После успеха линейки Game & Watch в 1980 году Уэмура приступил к работе над новой домашней консолью, которая работала бы уже на картриджах. Технологии всего за пару лет ощутимо скакнули вперед, при этом сильно скинув в цене. Графика как в аркадных автоматах, стереозвук, огромное число спрайтов на экране – все это стало доступно. Уэмура мог создать даже 16-битную систему, более производительную, чем все компьютеры того времени.
Однако он помнил, чем знаменита Nintendo. Ямаути получит сердечный приступ, если увидит ценник 16-битного процессора. Уэмура пришлось умерить свои амбиции до 8 бит. Ямаути помог снизить издержки в своем фирменном стиле: жесткими переговорами. Он пообещал компании Ricoh сделку на три миллиона полупроводников, но только если рыночная цена составит две тысячи йен за штуку. Компьютеры Nintendo должны стоить меньше и в производстве, и на прилавках, но при этом на голову превосходить Atari 2600 и ей подобных.
Разработка Famicom заняла пару лет, а по пути в США, где приставка сменила название на NES, она растеряла множество своих компьютерных преимуществ. Но зато приобрела недостатки. Если в Famicom картриджи вставлялись сверху, то в NES, прямо как в магнитофоне VCR, слот находился сбоку. Слишком большое усилие или слишком частое использование могли погнуть контакты разъема. А широкая щель собирала очень много пыли. Примечательно, что люди, пытаясь решить эту проблему, дули в корпус NES и на открытые контакты картриджей. А влажный воздух для электронных комплектующих все равно что чеснок для вампира. Уэмура понимал, что «разъем без усилий» в NES был ошибкой, пусть это и не сказалось на продажах в Америке. В новой игровой системе он эту ошибку повторять не собирался.

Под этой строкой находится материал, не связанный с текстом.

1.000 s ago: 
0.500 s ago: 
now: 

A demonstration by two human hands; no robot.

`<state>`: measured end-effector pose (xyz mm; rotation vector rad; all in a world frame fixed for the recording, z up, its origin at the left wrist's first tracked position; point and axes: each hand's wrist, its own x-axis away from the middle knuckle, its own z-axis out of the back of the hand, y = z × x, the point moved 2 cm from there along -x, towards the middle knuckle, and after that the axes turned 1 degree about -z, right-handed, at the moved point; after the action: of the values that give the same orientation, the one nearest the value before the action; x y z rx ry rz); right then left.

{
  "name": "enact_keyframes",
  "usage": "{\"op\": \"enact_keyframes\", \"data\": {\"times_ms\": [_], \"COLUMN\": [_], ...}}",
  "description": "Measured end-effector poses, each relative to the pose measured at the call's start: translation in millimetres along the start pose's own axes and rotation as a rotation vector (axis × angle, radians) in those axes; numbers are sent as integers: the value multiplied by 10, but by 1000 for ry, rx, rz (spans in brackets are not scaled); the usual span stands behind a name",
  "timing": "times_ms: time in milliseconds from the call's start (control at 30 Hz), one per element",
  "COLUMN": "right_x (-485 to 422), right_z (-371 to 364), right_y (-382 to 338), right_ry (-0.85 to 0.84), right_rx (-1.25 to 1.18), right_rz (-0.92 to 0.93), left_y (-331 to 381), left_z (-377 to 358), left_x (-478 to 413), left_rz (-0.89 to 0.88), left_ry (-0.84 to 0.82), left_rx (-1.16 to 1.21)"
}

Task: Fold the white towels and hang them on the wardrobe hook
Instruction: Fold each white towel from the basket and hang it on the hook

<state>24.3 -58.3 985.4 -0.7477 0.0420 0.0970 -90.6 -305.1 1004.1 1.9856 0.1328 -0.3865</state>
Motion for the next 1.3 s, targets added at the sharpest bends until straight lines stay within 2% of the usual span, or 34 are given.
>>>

Даже сам факт, что NES нужно продолжение, Ямаути принял только после нескольких лет убеждений. Atari 2600, Apple II, Vic-20 – все они словно попали в Бермудский треугольник, едва на горизонте появилась следующая модель. Потребители не горели желанием покупать систему, дата смерти которой объявлена заранее, разработчики не хотели разрабатывать под нее игры, а магазины не желали держать на своих складах. Да и на каждое успешное продолжение – Commodore 64 для Vic-20 – находилась своя Atari 5200. Ямаути не понимал, зачем тормозить поезд, который приносит столько прибыли.

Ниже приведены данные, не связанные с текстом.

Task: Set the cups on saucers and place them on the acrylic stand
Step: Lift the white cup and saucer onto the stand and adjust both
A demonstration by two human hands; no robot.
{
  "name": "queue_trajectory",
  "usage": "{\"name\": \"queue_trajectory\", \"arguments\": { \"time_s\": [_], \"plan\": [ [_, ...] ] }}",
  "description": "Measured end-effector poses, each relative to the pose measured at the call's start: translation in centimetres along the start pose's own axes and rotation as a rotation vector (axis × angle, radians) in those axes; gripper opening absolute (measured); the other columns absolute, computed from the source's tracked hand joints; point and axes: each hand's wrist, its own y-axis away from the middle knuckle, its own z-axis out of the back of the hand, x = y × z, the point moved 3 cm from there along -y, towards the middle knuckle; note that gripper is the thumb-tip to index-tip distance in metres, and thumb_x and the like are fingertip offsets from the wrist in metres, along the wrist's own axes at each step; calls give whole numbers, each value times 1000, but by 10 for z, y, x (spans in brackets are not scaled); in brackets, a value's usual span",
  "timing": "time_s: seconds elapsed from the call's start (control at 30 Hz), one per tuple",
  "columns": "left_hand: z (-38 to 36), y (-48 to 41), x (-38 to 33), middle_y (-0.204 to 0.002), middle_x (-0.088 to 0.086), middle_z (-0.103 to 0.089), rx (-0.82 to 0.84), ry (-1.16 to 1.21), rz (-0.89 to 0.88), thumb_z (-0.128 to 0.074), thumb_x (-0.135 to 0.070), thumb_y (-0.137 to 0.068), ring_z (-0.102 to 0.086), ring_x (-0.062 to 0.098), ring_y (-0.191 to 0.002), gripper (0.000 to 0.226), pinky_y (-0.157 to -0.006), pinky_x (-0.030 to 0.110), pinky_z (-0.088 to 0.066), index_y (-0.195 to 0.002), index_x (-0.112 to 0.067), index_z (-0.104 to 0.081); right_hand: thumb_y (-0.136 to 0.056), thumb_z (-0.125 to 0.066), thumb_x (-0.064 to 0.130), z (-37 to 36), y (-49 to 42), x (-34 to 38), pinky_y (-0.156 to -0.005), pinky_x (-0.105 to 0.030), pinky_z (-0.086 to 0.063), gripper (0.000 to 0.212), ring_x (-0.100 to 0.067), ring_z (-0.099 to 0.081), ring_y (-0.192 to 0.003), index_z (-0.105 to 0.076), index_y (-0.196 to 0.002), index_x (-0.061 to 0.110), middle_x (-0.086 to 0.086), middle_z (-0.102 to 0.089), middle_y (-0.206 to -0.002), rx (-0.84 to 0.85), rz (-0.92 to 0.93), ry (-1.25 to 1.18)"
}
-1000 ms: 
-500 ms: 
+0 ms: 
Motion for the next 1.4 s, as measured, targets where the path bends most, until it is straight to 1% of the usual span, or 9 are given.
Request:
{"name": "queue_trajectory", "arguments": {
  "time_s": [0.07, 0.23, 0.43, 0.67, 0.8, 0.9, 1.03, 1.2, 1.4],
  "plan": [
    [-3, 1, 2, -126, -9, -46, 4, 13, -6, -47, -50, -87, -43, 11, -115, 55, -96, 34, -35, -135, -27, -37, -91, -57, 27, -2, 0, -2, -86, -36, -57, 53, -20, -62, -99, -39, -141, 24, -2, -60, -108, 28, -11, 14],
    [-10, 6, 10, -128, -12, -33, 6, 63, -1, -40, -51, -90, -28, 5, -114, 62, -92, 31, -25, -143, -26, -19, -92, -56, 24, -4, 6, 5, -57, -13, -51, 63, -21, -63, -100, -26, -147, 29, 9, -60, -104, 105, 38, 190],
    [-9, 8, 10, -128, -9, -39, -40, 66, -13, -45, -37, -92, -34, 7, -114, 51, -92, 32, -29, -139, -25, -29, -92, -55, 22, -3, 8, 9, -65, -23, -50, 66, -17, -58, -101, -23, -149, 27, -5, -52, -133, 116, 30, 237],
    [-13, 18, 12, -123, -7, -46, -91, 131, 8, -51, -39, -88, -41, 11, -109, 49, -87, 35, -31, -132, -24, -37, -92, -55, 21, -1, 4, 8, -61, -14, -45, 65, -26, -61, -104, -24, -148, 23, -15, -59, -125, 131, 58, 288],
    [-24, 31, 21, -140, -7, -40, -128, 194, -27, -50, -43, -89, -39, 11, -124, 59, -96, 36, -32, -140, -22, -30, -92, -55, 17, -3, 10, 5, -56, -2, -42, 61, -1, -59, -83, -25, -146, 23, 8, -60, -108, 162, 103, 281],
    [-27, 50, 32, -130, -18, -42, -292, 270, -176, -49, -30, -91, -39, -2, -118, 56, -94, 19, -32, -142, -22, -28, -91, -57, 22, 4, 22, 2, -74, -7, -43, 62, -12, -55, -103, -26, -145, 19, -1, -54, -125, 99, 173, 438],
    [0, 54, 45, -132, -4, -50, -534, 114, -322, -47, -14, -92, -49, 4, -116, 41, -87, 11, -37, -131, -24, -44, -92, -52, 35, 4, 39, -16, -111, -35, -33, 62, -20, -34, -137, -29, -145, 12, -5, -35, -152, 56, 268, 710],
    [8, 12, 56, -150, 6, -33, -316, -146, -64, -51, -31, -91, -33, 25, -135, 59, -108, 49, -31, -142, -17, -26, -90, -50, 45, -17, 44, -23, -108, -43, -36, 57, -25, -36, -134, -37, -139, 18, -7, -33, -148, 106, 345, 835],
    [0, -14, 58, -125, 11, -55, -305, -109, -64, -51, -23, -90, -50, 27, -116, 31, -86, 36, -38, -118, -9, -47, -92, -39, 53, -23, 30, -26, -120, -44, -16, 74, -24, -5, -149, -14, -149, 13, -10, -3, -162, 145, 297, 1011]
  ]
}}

Он уже пережил неудачу с одним аппаратным продуктом – Famicom Disk System. Это было периферийное устройство для трехдюймовых дискет проприетарного формата, которые вмещали больше информации, чем картриджи Famicom. Так продолжалось до тех пор, пока разработчики не начали устанавливать в картриджи дополнительные чипы памяти, поэтому игры, которые изначально планировалось выпускать только на дискетах, например
Можно вспомнить и «Сетевую службу семейного компьютера» от Nintendo, где пригодилась поддержка модема от Famicom, – та тоже не стала большим успехом вопреки ожиданиям Ямаути. Людям надо было где-то найти компьютер, экран и модем – все ради возможности скачивать рецепты, следить за биржевой сводкой (индекс NintenDow?) и получать результаты спортивных матчей. Но слом в головах людей пока не произошел, и общество только привыкало к видеоиграм и компьютерам. Пройдет еще десять лет, прежде чем «игра про трубы» (как гласила одна футболка с принтом Марио, ползущего по трубам) сумеет проникнуть в дома людей по всему миру. Никто не выказал должного интереса и к «Клубу Супер-Марио», каналу информации о новых продуктах, даже продавцы игр.
Turbo-Grafx-16 и Genesis завоевывали свои доли рынка. Стало невозможно отрицать, они выдают более проработанную графику: игры на этих консолях выглядели лучше. Люди не перестали покупать Nintendo, но слово Nintendo перестало быть синонимом видеоигр. Политика невмешательства Аракавы не работала. Nintendo нужно было действовать – но когда? Как командир отряда, который выжидает нужного момента, чтобы отдать лучникам приказ открыть огонь, Ямаути ждал, ждал и ждал. Наконец, одним днем 1988 года, он понял, что уже подпустил врагов на расстояние выстрела, и после этого скомандовал: разрабатывайте 16-битную консоль.